Barbara Wolfe asked Hurd: If you compare the distribution of prime age individuals, say 25-45 years old, do you know what the distribution of the HRS looks like? What proportion, for example, in the lowest quintile, are actually in the HRS? Has anyone ever tried to do that kind of comparison? How useful would some of the numbers presented be, with respect to the entire age distribution? The HRS is a really rich data set, but if it misses the lowest tail, then it is less promising.
Hurd responded that the poverty rate in the HRS is very close to the CPS poverty rate, within half a percentage point. He explained that they reweight to CPS totals along a number of dimensions; and that has been studied a lot, and there is no known substantial bias in HRS recruitment. The baseline response rate was 80 percent. Very large differential nonresponse by some variable is therefore needed in order to get a lot of bias when the response rate is that high.
Wolfe wanted to emphasize that, in the work that she and colleagues have done at the University of Wisconsin, they looked at the risk of having income go below the poverty line or move into near poverty if someone has a health or cognitive effect. They found that the risk is strong for those who are very close to the poverty line, but it is not relevant for people who are at 400 times or even 300 times the poverty line. So the risk is important for a small group.
Although she is sure there is a lot of overlap between people with less than a high school education and those with low income, if he did that by initial level, maybe in the first year they are in the survey, or some average, he will probably find higher risk for people with low income than he calculated using education.
Hurd explained that they thought about doing the analysis by income or wealth but decided not to because of the classification error on income and wealth. They do as much as they can, but they have to admit that it is inaccurate.

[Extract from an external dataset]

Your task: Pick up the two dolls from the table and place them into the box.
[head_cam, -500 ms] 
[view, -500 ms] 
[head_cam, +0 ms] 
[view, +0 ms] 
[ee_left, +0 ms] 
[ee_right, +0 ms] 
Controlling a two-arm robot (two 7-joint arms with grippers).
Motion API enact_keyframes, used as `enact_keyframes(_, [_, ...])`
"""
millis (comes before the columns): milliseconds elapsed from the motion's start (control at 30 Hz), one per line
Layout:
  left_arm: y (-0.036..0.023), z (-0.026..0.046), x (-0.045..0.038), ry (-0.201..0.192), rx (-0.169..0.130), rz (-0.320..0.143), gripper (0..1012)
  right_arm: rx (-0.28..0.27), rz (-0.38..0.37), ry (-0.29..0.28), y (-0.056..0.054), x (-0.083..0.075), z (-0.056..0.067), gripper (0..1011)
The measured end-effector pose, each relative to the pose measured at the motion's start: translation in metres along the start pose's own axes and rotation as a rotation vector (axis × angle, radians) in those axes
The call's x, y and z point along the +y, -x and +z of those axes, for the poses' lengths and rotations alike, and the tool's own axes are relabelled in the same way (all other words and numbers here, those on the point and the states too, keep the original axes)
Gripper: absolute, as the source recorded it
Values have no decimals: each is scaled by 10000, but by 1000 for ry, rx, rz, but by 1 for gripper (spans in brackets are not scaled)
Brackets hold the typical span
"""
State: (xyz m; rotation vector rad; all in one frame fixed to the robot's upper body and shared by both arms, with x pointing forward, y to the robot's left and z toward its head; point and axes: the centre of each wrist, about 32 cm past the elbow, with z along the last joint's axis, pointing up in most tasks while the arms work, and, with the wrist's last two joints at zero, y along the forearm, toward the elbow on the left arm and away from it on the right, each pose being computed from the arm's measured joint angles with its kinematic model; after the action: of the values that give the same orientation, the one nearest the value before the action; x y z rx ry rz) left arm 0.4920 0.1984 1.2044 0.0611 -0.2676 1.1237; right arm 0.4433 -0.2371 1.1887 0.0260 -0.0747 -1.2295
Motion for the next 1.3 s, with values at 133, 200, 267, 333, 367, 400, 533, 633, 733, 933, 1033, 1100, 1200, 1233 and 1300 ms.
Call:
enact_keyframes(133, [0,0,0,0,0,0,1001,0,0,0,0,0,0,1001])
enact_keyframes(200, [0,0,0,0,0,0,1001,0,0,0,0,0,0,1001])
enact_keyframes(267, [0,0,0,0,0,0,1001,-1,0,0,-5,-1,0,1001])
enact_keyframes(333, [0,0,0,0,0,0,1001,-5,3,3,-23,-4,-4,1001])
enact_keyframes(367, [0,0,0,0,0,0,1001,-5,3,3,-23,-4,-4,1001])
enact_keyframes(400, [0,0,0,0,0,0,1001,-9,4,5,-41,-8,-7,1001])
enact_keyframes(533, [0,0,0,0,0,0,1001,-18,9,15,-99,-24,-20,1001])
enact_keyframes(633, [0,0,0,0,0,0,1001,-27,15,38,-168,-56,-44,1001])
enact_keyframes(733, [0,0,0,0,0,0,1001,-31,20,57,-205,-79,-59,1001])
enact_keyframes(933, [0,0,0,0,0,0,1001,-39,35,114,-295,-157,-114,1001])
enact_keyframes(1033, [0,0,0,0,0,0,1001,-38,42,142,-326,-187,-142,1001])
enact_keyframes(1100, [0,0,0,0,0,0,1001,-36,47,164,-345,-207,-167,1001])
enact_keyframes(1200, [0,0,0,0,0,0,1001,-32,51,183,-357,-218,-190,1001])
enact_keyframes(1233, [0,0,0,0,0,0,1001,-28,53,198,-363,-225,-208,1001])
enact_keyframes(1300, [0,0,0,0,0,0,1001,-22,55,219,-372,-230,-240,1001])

As a number of the presentations today have shown, people with low incomes have a high ratio of spending to income.
Michael O’Grady (NORC at the University of Chicago) asked Jessica Banthin when she moved to adjusted income and used 5 percent of assets, was there anything special about 5 percent or she just needed to pick something to move forward? Also, because part of what has been discussed or at least implied is that different assets are more or less fungible or available, or even originally planned to be used for things like health care spending, what are the options in terms of thinking about different kinds of assets using MEPS?
Banthin explained that, regarding the adjusted income and 5 percent of assets, that was just a rough approximation. She wanted to move forward and give a simple approach to provoke this conversation. She repeated that a more careful analysis would have separated by retirement status, not age.